Офицер глядел ему в глаза. Не было в них настороженности или подозрительности, просто пытался рассмотреть человека, насколько вообще можно рассмотреть человека по его виду. Селиванов терпеть не мог, чтоб ему в глаза смотрели, потому что никогда ничьего взгляда не выдерживал, и знал, что не в его пользу такая слабость, но разве себя переделаешь!

— Что ты за человек, Селиванов? Совсем ведь тебя не знаю… Вот только Ульяна Федоровна хорошо говорила о тебе… Потому и рискую.

«Женюсь!» — твердо решил Селиванов.

— Власть-то новую признал? Я имею в виду — сердцем?

— Другой власти нету, — осторожно ответил Селиванов.

Офицер устало вздохнул.

— Вижу, хитер… Но выхода другого у меня нет, и буду я с тобой откровенным. Если выдашь меня, Бог тебе судья! Но если дочке скажешь о нашем разговоре…

По взгляду, вспыхнувшему на миг, понял Селиванов, что верно, из-за нее было все, что хочет он о себе рассказать.

— Болен я. Чахотка. Знаешь, что это такое?

— Неужто?! — ахнул Селиванов, по-новому всматриваясь в его лицо.

— До осени не дотянуть…

Селиванов хотел что-то возразить, потому что невозможно не возразить, слыша такое, но тот махнул рукой. Не хотел соболезнований и утешений.

— Когда узнал, страшно стало подохнуть на чужбине… Нашел людей, русских же, у которых в России дела.
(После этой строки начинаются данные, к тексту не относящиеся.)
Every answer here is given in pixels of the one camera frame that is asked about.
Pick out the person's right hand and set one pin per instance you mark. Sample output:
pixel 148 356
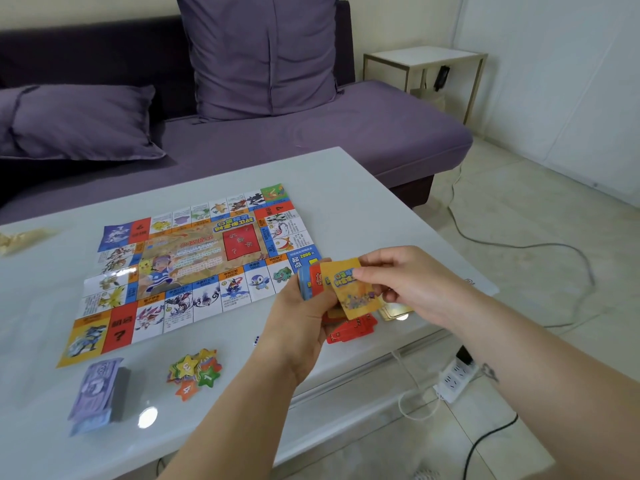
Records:
pixel 425 284

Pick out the person's left hand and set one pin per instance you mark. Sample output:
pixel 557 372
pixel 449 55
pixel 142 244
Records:
pixel 300 329

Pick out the person's left thumb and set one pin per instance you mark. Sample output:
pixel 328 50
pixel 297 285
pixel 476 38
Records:
pixel 312 272

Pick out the person's right thumb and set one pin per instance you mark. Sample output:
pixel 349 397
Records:
pixel 374 278

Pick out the blue and red card bundle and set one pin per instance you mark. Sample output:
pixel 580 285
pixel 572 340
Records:
pixel 307 284

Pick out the yellow game card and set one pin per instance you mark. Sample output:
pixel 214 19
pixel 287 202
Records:
pixel 350 289

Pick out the person's left forearm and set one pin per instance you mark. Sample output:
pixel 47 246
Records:
pixel 235 419

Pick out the person's right forearm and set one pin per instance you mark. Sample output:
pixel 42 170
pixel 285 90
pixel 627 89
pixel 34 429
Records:
pixel 550 389

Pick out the stack of golden cards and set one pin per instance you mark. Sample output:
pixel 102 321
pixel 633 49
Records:
pixel 397 312

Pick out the pile of red cards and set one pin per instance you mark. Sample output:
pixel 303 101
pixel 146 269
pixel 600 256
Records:
pixel 352 330

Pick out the colourful paper game board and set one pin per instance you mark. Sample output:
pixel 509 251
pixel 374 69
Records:
pixel 195 264

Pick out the black plug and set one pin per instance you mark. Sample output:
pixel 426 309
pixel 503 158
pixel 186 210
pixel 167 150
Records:
pixel 465 355

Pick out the white power strip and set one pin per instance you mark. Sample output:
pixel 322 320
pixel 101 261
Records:
pixel 456 380

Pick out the purple sofa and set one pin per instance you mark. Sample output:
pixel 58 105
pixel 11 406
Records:
pixel 310 129

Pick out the pile of star number tokens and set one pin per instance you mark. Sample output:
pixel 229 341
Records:
pixel 195 372

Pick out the white gold-framed side table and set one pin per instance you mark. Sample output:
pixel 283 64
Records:
pixel 425 55

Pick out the large purple upright cushion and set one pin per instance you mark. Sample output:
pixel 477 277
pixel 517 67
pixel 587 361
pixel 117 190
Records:
pixel 260 49

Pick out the stack of purple play money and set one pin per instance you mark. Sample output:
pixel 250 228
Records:
pixel 97 394

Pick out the purple flat pillow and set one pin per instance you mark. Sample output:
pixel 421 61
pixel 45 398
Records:
pixel 80 122

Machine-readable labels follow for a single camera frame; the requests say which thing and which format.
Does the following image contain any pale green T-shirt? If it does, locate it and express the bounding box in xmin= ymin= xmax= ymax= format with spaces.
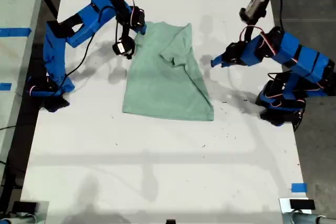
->
xmin=122 ymin=21 xmax=215 ymax=122

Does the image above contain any long blue tape strip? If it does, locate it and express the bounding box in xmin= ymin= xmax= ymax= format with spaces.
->
xmin=0 ymin=27 xmax=33 ymax=38

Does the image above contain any square blue tape piece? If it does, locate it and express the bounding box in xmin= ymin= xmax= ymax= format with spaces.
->
xmin=291 ymin=183 xmax=308 ymax=193

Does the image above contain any shiny metal plate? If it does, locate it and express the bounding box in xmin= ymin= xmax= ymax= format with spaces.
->
xmin=279 ymin=197 xmax=313 ymax=219
xmin=10 ymin=200 xmax=50 ymax=224

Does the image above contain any small black box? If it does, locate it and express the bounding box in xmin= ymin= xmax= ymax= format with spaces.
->
xmin=289 ymin=199 xmax=316 ymax=210
xmin=12 ymin=201 xmax=37 ymax=213

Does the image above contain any black camera stalk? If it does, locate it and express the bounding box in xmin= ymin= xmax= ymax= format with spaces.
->
xmin=119 ymin=22 xmax=132 ymax=42
xmin=240 ymin=18 xmax=263 ymax=44

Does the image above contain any black camera box with strap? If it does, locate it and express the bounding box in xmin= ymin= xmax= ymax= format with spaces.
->
xmin=112 ymin=37 xmax=137 ymax=60

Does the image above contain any black and grey camera box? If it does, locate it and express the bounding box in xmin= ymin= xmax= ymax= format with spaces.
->
xmin=239 ymin=0 xmax=270 ymax=23

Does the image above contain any black camera cable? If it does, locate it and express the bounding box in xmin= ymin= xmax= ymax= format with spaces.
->
xmin=265 ymin=0 xmax=285 ymax=29
xmin=64 ymin=20 xmax=119 ymax=78

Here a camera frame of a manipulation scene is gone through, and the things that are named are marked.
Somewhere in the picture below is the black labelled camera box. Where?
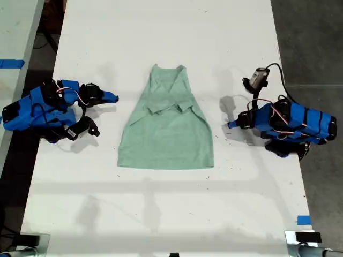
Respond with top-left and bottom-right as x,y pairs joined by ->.
65,123 -> 89,142

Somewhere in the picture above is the grey metal pipe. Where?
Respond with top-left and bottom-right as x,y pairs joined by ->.
299,245 -> 343,257

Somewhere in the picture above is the long blue tape strip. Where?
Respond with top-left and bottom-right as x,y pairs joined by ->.
0,59 -> 25,69

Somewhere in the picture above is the metal corner bracket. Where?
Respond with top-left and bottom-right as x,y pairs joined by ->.
16,232 -> 51,257
284,230 -> 325,257

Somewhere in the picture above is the black camera cable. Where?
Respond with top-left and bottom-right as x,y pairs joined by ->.
266,63 -> 294,104

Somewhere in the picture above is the black camera stalk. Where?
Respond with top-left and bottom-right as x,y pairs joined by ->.
80,116 -> 101,137
242,77 -> 263,101

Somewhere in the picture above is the pale green t-shirt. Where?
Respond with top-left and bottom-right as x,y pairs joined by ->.
117,63 -> 215,170

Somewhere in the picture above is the silver camera box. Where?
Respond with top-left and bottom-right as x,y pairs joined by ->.
249,67 -> 270,88

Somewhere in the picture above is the small black box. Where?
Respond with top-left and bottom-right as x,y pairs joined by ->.
295,232 -> 322,244
20,234 -> 40,246

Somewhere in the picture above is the pale side table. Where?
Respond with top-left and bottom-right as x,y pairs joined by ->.
0,0 -> 45,172

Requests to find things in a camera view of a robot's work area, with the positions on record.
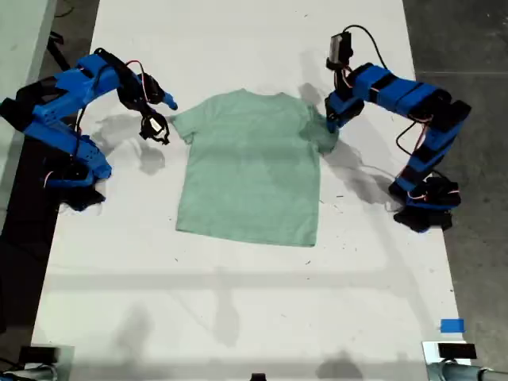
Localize pale green T-shirt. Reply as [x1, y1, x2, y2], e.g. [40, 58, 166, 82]
[170, 89, 338, 248]

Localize grey blue object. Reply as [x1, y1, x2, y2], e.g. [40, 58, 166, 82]
[0, 363, 60, 381]
[426, 360, 508, 381]

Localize black camera box, grey face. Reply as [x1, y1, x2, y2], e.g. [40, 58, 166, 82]
[325, 32, 354, 71]

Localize white plate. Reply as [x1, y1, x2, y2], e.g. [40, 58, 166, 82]
[421, 340, 473, 366]

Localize small black box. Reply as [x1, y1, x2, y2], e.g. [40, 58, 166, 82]
[18, 346, 60, 364]
[437, 343, 477, 360]

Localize black camera cable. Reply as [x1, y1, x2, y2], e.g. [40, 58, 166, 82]
[343, 25, 390, 71]

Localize black stand leg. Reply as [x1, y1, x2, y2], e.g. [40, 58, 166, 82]
[46, 33, 80, 75]

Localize pale side table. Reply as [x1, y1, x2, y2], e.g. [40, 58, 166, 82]
[0, 0, 59, 233]

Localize black camera box, ring mount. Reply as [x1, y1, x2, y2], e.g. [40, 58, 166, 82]
[138, 113, 171, 146]

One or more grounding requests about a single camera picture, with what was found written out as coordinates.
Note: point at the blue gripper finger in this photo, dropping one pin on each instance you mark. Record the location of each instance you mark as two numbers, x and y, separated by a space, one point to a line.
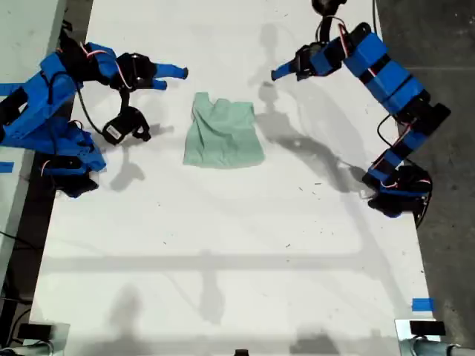
170 70
284 71
159 84

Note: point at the pale green T-shirt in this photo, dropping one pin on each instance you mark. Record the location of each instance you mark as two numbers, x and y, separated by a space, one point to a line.
226 141

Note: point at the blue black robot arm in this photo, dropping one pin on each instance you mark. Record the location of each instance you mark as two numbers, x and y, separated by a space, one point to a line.
41 104
393 81

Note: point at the pale side table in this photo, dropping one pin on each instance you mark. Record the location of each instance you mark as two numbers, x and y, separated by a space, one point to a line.
26 37

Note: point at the short blue tape strip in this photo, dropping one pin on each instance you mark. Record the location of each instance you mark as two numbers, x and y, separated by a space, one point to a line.
6 167

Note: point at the square blue tape piece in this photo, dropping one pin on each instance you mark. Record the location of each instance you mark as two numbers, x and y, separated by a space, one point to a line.
423 305

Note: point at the small black box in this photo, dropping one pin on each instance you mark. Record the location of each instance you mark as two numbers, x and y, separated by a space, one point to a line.
35 331
426 328

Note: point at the small black block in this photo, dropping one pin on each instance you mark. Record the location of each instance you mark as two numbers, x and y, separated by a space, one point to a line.
241 352

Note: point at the grey metal tube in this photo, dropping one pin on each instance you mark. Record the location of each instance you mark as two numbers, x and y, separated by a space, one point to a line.
29 350
426 350

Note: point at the black camera box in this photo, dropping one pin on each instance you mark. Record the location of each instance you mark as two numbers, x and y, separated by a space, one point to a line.
326 5
118 130
Уговорил послать. Не надеялся, что пройду. Мало кто проходил… Но вот, как видишь. В Сибирь поехал дочь искать, а сроки укоротились. Не до дела уже. Хочу последние дни провести с дочкой. А где? Вспомнил твоего отца. Вдруг, думаю, жив? Помог же нам однажды! Теперь вот ты… Можешь спрятать нас в лесу? Это не долго. Слово офицера. Дочь знает, что я оттуда, но не знает про болезнь, думает, простудился. — Помолчал. — Вот я, офицер бывший, дворянин, к тебе с просьбой обращаюсь, к мужику русскому, если ты еще русский… Дай мне умереть на воле. Отплатить тебе не смогу ничем, кроме хлопот лишних да риска…

Умел офицер говорить с мужиком. Растрогался Селиванов до нервности, даже сказать сразу ничего не смог, хотя непременно нужно было ответить. Но он лишь беспокойно заерзал на стуле, жесты непонятные руками изобразил, сам же преисполнился весь радостной готовностью услужить этому человеку, и даже думка не мелькнула более про то, что опасное это дело, если посмотреть по-всякому.

— Да чего ж… — обрел он, наконец, дар речи. — Тайга — это, так сказать, наше хозяйство! А чего помирать! Я вас в недельку на ноги поставлю! Корешок имею!

Больной грустно улыбнулся.

— На мою болезнь корешка природа не придумала, или люди еще не нашли… Так спрячешь?